Making good on a promise, the City of Portland Bureau of Transportation (PBOT) will return to the Lents/Powellhurst-Gilbert neighborhood on May 11th to discuss the buffered bike lanes on SE Holgate Avenue.
The road was re-striped in August 2009 to include bicycle-only lanes with a buffered section to create separation from motor vehicle traffic. After a local TV station ran a sensational “Bike path to nowhere” story, some residents began to push back on the idea.
The project turned into a bona fide controversy when a citizen’s group called Restore Holgate emerged and organized opposition to the project. (And now there’s We Heart Holgate on the other side of the debate.)
Now, 10 months after the last meeting, PBOT will return to the neighborhood armed with data (which didn’t seem to persuade critics last time around).
PBOT’s traffic safety specialist Mark Lear has been the point person on this project. “Last time we were out talking to residents we made a commitment to come back and review the issues,” Lear told us this morning. At the meeting, PBOT plans to present a bevy of data on SE Holgate including crash history, vehicle speeds, vehicle volumes, an analysis of turning movements, and more.
“…we made a commitment to come back and review the issues.”
— Mark Lear, PBOT
In addition to the Holgate analysis, Lear says they’ll share information on other traffic safety improvements in the area. “One thing we heard was that people wanted us to tie this project into other improvements going on in the corridor… People were asking, ‘What’s this new bike lane serving?'”
Lear will share PBOT’s plans for an improved crossing of SE Holgate at 100th and he’ll explain upcoming Safe Routes to Schools projects that have been funded nearby.
The meeting is May 11th. Check the postcard PBOT sent out to the neighborhood below:
Good luck PBoT! 🙂
Lets not forget some of the responces to last years event in the Holgate area. This is just another chance to expose others to the joy of bicycling. People dont change overnite, it takes time.
I just moved from Holgate last weekend, but I’ll still try to make it to the meeting… drivers are still very hostile on Holgate, and even as a pedestrian it’s not safe to cross unless you’re at a light… it needs a lot more traffic calming features… curb extensions with some trees would be awesome…
I am seeing more bicyclists using Holgate bike lane recently. Percentage wise it’s huge. total numbers it’s not. it is nonetheless encouraging to see more people using it. use it – or lose it – which is what I try and do on my commute from 92nd/Foster to 109th/Division. I’ve had far more serious interactions with car drivers along Holgate west of 92nd where the street narrows down to just two lanes and on SE 92nd around Woodstock/Foster than I have along the buffered lane on Holgate.

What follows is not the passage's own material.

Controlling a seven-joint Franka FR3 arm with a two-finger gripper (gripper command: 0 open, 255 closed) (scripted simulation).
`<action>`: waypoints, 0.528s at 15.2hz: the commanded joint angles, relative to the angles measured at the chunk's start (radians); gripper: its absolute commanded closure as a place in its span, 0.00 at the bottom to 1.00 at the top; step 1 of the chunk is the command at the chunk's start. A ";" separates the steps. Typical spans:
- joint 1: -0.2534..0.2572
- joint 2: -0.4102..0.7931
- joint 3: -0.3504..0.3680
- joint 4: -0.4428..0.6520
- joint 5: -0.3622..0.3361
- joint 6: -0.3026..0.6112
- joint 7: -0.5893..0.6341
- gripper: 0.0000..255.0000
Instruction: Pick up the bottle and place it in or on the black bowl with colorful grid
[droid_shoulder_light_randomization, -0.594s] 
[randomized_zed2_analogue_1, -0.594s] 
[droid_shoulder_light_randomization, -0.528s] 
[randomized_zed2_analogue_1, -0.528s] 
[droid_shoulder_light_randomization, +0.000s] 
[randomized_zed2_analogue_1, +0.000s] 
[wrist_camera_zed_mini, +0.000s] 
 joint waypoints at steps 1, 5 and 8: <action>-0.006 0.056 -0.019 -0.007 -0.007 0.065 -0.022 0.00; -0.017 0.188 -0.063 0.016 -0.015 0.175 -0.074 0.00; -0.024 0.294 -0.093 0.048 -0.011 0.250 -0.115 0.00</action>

IF residents along Holgate ‘want their street back’, I’d say given them their yards back and narrow Holgate between I-205 and SE 122nd down to just two lanes permanently.
If PBot were politically wise, they’d plant a redneckish actor in the crowd to loudly support their position. Maybe some kid in a body cast who was “just trying to get to school” on west holgate with no bike lanes but got ranned over. And a picture of speeding riced out civic or gun toting redneck as the culprit.
This whole comment is juvenile, racist nonsense.
kinda goes with my username doesn’t it
Dear PBOT –
Good luck at your meeting. Remember, if the citizens of Holgate don’t want it, we over here in “Starkwood/Gateway” would love to talk to you! We’ll bake cookies, provide hot cocoa and we promise not to show up just to yell at you without checking all the facts or ignoring your invites for months.
William on behalf of the Starkwood Homeowners Association.
This citizen of Holgate LOVES the bike lanes and will be at the meeting!
Who is it serving?
Hmmmm, Citizens who choose to commute by bicycles? Is one person in a care more important than one person on a bicycle?
…in a car….
I need to proof-read more!
People keep forgetting that you need bike lanes first (safe, usable ones) before people actually ride on them. I can make the same argument and say there are no cyclists on Terwilliger, so we don’t need a bike lane there. How many people ride on Hawthorne on a daily basis? Probably a lot, yet it’s paved for cars.
Those business owners whining about the drop in business, and blaming it on bike lanes are obviously looking for a cheap scape goat. I’m sure their customers are smart enough to park on a side street. God forbid that they have to WALK from their cars to the store.
Anyway, I hope Portland keeps building more buffered bike lanes and expanding public transit. Recession or not, this is common sense and the long-term benefits should be painfully obvious.
And, I would like to add; if bike lanes affect those “business owners” so negatively, maybe that is an indication that their product or service is not really needed and they will go out of business as the “free” market forces dictate. Offer a product or service that people really need or want and they will buy it regardless of the bike lanes.
I live and own a home in the Lents/Foster area. Sadly our hood is riddled with narrow minded rednecks (see photo) who have no vision for the future or tolerance for others. These bike lanes will be vastly needed in the future when Dude (see photo) can’t afford to put gas in his camaro cause he got laid off at at plaid pantry. Yey haw!!